How to complete this task - Once the pictures are removed, restate the listing word for word.

(Data excerpt begins)

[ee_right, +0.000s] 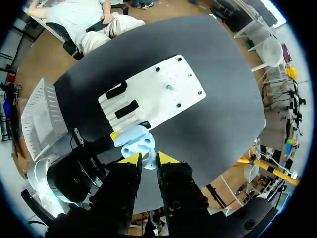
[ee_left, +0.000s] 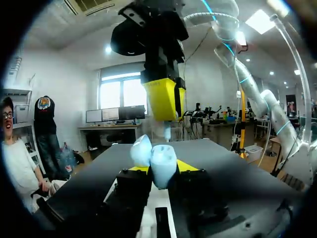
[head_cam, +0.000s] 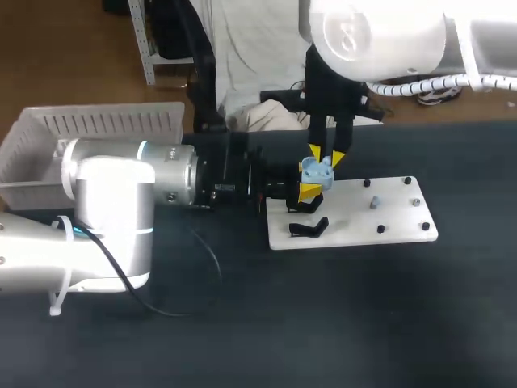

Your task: Pick up each earbud case from the left stands, insert the matching earbuds, close the lid, and place the case in the box.

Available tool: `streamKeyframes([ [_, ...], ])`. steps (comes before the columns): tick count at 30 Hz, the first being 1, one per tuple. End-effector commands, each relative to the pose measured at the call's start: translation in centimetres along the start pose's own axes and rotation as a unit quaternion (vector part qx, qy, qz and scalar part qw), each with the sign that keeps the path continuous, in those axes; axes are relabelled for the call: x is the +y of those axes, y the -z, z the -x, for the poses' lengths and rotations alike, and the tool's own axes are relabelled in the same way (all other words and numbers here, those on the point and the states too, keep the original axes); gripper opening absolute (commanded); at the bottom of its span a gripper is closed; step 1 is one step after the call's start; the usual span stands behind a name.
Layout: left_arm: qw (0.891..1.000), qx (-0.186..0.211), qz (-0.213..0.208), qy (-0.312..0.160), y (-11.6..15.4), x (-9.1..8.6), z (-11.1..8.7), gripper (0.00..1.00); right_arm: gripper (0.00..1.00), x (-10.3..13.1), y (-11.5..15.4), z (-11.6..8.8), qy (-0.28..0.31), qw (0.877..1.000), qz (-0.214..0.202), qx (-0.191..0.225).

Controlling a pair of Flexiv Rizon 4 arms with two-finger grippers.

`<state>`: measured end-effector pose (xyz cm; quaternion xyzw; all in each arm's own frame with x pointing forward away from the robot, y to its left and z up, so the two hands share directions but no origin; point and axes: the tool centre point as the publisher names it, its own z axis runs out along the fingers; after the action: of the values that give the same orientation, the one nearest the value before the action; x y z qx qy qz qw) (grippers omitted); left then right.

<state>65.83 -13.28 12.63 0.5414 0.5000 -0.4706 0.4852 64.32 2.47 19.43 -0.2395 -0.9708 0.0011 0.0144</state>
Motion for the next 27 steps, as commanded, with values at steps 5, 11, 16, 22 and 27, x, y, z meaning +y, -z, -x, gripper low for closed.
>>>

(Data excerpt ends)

Task result -
[ee_right, +0.000s] 
[ee_left, +0.000s] 
[head_cam, +0.000s] 

Your task: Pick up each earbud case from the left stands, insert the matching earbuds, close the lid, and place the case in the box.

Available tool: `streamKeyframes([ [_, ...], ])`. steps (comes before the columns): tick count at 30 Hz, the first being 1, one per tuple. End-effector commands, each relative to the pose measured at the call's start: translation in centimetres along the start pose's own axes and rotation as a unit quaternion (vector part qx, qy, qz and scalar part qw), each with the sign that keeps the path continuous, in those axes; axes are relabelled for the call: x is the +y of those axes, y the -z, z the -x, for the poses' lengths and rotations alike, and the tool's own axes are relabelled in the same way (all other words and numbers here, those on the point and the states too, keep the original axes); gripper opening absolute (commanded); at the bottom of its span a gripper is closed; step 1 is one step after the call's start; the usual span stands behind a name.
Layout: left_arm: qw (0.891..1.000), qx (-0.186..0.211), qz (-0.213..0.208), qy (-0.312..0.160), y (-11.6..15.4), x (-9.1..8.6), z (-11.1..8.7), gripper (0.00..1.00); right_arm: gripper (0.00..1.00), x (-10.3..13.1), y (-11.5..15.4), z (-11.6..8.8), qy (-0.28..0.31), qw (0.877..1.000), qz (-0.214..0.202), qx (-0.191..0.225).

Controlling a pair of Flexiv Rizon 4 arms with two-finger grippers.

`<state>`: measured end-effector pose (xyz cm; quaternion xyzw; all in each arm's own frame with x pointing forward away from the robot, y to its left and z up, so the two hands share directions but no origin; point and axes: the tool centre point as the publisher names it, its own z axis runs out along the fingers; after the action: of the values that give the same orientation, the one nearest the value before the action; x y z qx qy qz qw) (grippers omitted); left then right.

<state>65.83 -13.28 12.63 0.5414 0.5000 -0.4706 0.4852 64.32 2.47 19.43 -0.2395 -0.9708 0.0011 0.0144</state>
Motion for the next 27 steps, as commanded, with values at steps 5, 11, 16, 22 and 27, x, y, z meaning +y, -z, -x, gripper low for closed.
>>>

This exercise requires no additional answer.